◆ Try it:
Write out the data exactly, please, and omit the pictures.

☆ ☆ ☆ ☆ ☆

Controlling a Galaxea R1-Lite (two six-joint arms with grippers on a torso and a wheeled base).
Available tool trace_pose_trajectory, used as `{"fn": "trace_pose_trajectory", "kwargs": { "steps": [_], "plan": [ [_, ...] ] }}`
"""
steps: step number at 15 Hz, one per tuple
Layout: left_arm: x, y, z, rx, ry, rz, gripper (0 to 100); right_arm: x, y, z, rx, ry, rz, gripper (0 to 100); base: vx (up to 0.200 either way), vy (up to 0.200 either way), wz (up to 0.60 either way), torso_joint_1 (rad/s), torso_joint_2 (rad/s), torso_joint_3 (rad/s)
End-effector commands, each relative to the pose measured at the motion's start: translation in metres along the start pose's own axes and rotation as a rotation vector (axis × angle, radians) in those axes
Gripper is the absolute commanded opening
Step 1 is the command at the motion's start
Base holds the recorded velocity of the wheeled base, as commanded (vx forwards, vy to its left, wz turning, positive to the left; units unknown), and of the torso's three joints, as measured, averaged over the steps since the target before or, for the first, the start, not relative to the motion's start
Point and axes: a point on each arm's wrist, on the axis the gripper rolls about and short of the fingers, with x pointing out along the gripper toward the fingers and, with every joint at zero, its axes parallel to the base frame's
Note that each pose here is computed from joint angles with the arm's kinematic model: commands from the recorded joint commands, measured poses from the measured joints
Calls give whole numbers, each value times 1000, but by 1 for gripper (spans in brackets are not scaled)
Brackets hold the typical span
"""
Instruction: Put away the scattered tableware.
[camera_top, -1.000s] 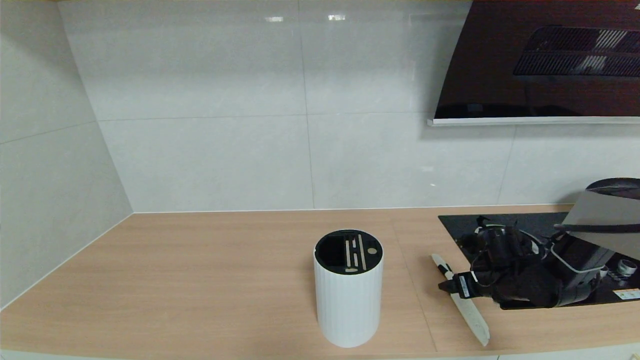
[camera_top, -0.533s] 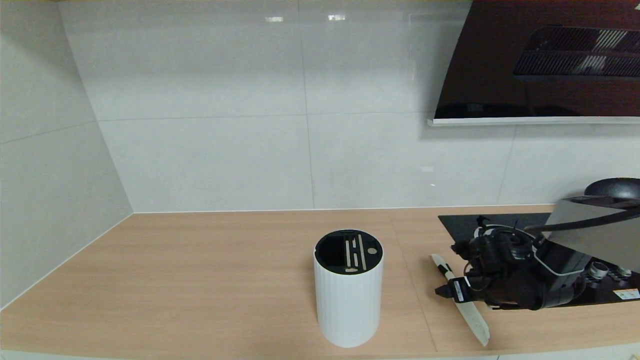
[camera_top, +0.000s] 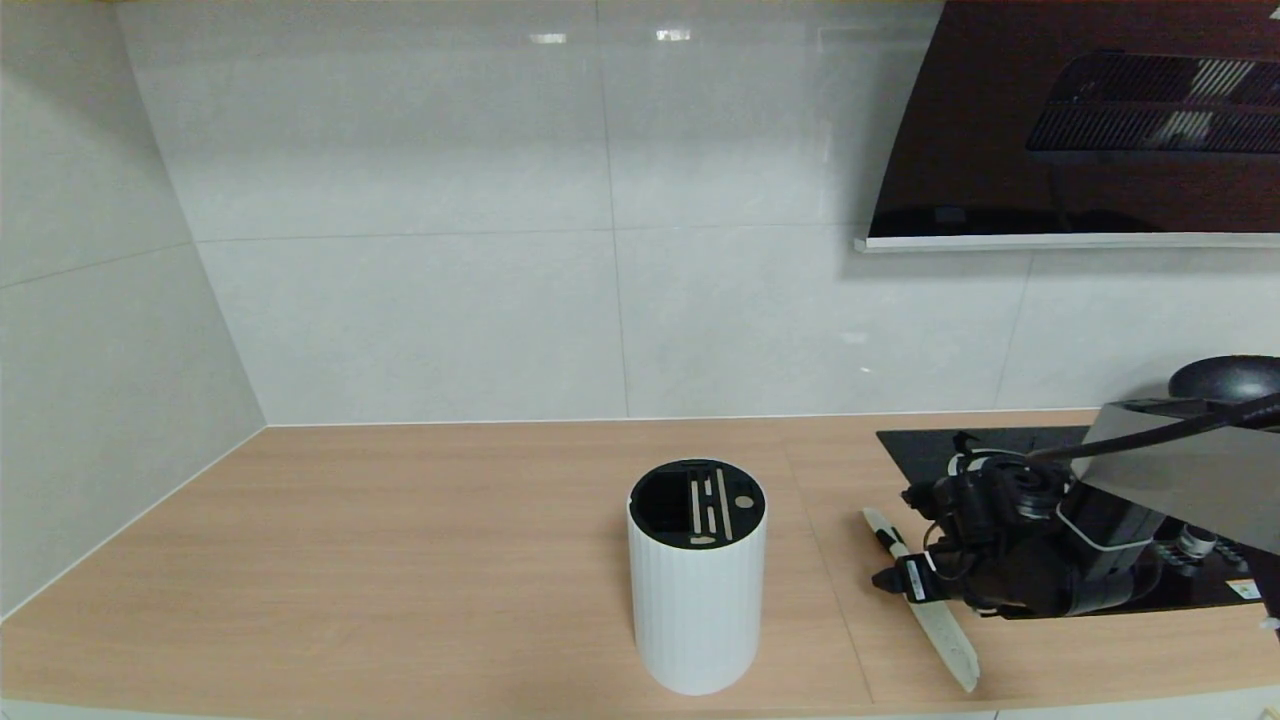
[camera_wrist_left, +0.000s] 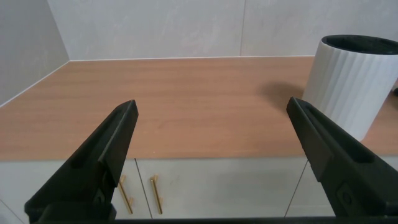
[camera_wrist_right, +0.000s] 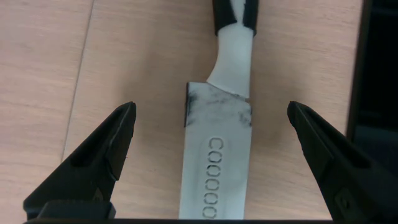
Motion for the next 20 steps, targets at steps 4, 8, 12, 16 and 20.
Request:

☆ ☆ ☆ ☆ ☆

◆ Result of the exercise:
Controlling a Galaxea R1-Lite (two six-joint arms with grippers on a torso and a wheeled base).
Available tool trace_pose_trajectory, used as `{"fn": "trace_pose_trajectory", "kwargs": { "steps": [_], "plan": [ [_, ...] ] }}`
"""
steps: step number at 15 Hz, one per tuple
Layout: left_arm: x, y, z, rx, ry, rz, gripper (0 to 100); right_arm: x, y, z, rx, ry, rz, gripper (0 to 100); base: vx (up to 0.200 either way), vy (up to 0.200 either way), wz (up to 0.60 either way), torso_joint_1 (rad/s), torso_joint_2 (rad/s), torso_joint_3 (rad/s)
End-effector commands, each relative to the pose measured at the motion's start: translation in metres along the start pose's own axes and rotation as a rotation vector (axis × angle, radians) in those axes
Gripper is the absolute commanded opening
Step 1 is the command at the motion's start
Base holds the recorded velocity of the wheeled base, as commanded (vx forwards, vy to its left, wz turning, positive to the left; units unknown), and of the torso's three joints, as measured, averaged over the steps since the target before or, for the first, the start, not relative to the motion's start
Point and axes: a point on each arm's wrist, on the axis the gripper rolls about and short of the fingers, with x pointing out along the gripper toward the fingers and, with every joint at zero, its axes parallel to the base frame's
Note that each pose here is computed from joint angles with the arm's kinematic model: commands from the recorded joint commands, measured poses from the measured joints
Calls give whole numbers, each value times 1000, but by 1 for gripper (spans in brackets are not scaled)
Brackets hold the typical span
"""
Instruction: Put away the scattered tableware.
[camera_top, -1.000s] 
[camera_top, -0.533s] 
[camera_top, +0.000s] 
[camera_wrist_left, +0.000s] 
[camera_wrist_right, +0.000s] 
Motion for the next 20 steps, targets at steps 4, 8, 12, 16 and 20.
Request:

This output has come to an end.